*WORK TO COMPLETE:* Return all lines below containing the word "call".

*DATA:*
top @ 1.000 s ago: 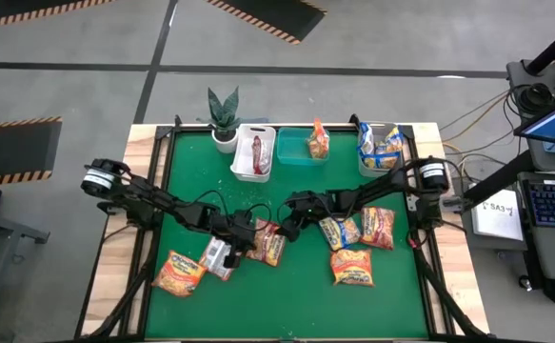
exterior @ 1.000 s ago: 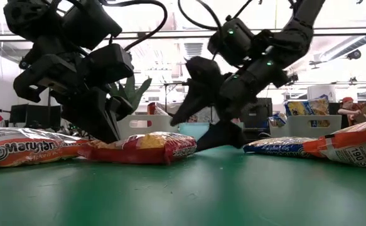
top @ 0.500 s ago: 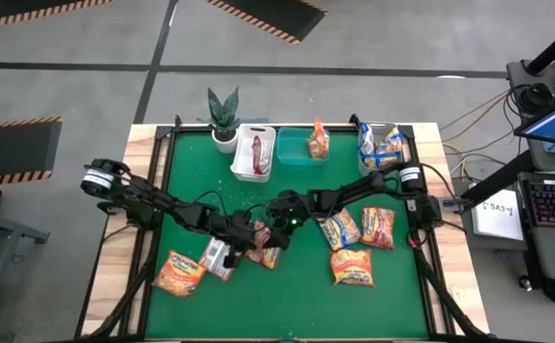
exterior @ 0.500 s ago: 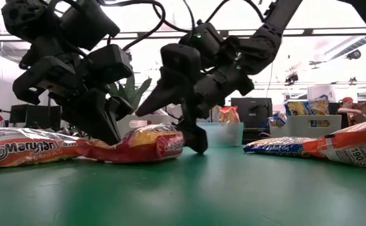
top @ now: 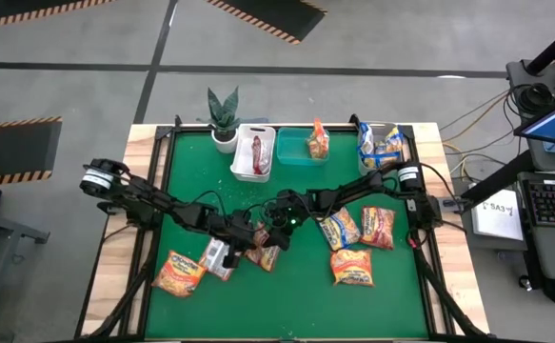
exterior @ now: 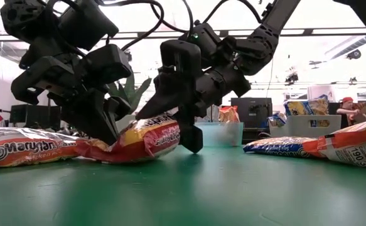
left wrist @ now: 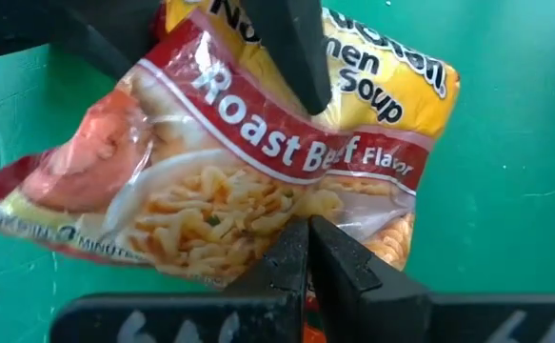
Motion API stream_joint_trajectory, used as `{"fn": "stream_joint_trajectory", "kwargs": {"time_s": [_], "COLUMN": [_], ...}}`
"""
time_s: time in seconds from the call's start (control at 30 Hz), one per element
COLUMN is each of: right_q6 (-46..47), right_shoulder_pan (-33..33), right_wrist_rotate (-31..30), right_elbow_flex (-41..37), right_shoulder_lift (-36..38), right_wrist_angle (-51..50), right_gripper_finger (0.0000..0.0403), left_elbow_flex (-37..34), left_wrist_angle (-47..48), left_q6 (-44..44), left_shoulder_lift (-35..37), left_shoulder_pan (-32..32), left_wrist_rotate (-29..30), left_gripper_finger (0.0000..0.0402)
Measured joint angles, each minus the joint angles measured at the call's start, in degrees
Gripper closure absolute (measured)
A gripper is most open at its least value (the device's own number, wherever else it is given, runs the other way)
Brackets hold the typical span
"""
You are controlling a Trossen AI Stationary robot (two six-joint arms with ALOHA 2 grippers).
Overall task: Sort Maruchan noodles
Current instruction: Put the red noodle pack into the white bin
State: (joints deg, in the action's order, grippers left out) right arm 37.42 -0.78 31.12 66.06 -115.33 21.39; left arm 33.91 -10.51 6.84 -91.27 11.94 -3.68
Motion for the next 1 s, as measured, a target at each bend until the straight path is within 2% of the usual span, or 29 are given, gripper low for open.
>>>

*RESULT:*
time_s: time in seconds from the call's start (control at 30 Hz), one per element
Measured joint angles, each minus the joint angles measured at the call's start, in degrees

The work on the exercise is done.